I am working on a project automating my garage door.
The machine that operates the door provides a 24v out that is only on when the door is open (flashes while the door is moving then stays on for as long as the door stays open)
I intend to use that 24v power to let my Pi know whether the door is open or not.
I bought a step-down chip to get from 24v-> 3.3 (or 3v?) in order to intercept the signal with the pi.
This is the chip:
I need some help on how to actually connect the 3v output to my GPIOs.
With my limited knowledge, i suppose ill need to short my PI GPIO to PI GND
with a resistor to act as a pull down.
Then the stepdown's + to the pi's GPIO and the stepdown's – to the pi's GND?
Do i have it figured out correctly or am i going the wrong way?
Will a 10kΩ resistor be enough?
Thanks in advance.
Best Answer
You do not need to go through this much trouble. This is doable with dirt cheap components at a fraction of price. You can use this opto-isolated circuit:
Consider these changes in the above image:
1) 12 V is actually 24 V in your case.
2) Left GND attached to PC817 is the GND of 24 V signal. Right side GND is not connected to Left side GND. Right side GND is GND of raspberry pi. VCC is 3.3 V which comes from raspberry pi.
3) ARD_GPIO will be a gpio of pi in your case.
Working of circuit:
When door opens and you receive that 24 V signal, the optocoupler will turn ON and you will get a HIGH on your GPIO.
Once the door closes, 24 V will be cut off and you will get a LOW on your GPIO.

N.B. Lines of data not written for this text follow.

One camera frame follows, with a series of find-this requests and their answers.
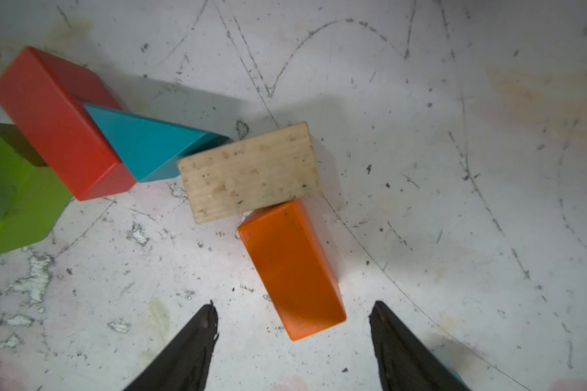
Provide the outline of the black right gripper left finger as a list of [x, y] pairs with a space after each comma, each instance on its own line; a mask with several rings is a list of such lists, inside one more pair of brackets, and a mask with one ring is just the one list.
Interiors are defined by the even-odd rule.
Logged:
[[210, 303], [197, 311], [126, 389], [204, 390], [217, 340], [218, 313]]

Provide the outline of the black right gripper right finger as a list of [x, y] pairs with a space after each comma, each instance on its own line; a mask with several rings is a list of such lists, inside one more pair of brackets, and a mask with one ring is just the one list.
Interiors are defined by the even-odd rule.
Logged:
[[369, 323], [384, 390], [469, 390], [384, 302], [374, 303]]

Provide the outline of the orange rectangular block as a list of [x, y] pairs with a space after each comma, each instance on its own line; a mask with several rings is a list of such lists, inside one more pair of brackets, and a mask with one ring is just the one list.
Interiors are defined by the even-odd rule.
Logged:
[[290, 340], [347, 320], [338, 279], [301, 200], [255, 210], [237, 231]]

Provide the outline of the natural wood rectangular block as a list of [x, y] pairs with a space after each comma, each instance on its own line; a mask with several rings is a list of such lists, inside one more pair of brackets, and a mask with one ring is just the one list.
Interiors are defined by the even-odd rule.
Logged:
[[177, 165], [197, 224], [321, 192], [306, 122], [199, 152]]

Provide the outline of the green rectangular block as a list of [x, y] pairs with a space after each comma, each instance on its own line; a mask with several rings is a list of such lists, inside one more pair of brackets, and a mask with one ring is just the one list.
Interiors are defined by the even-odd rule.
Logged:
[[45, 239], [71, 199], [20, 130], [0, 123], [0, 255]]

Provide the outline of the red rectangular block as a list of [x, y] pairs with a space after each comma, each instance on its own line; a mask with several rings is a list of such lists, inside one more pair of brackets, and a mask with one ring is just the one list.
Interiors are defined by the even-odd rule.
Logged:
[[93, 71], [33, 47], [0, 76], [0, 106], [80, 201], [127, 192], [136, 183], [87, 104], [121, 107]]

RC network of 390K and 0.1uF is used to smooth out the signal. You will have to modify these values to suit your requirements. A minimum of 10K resistor is advisable. You can remove the capacitor altogether. Once you remove it, it will give you a pulsating output when door is opening and will give you a solid HIGH when the door has opened. Solid LOW if door is closed.
This also keeps your pi isolated from 24 V line which is usually a good thing to do.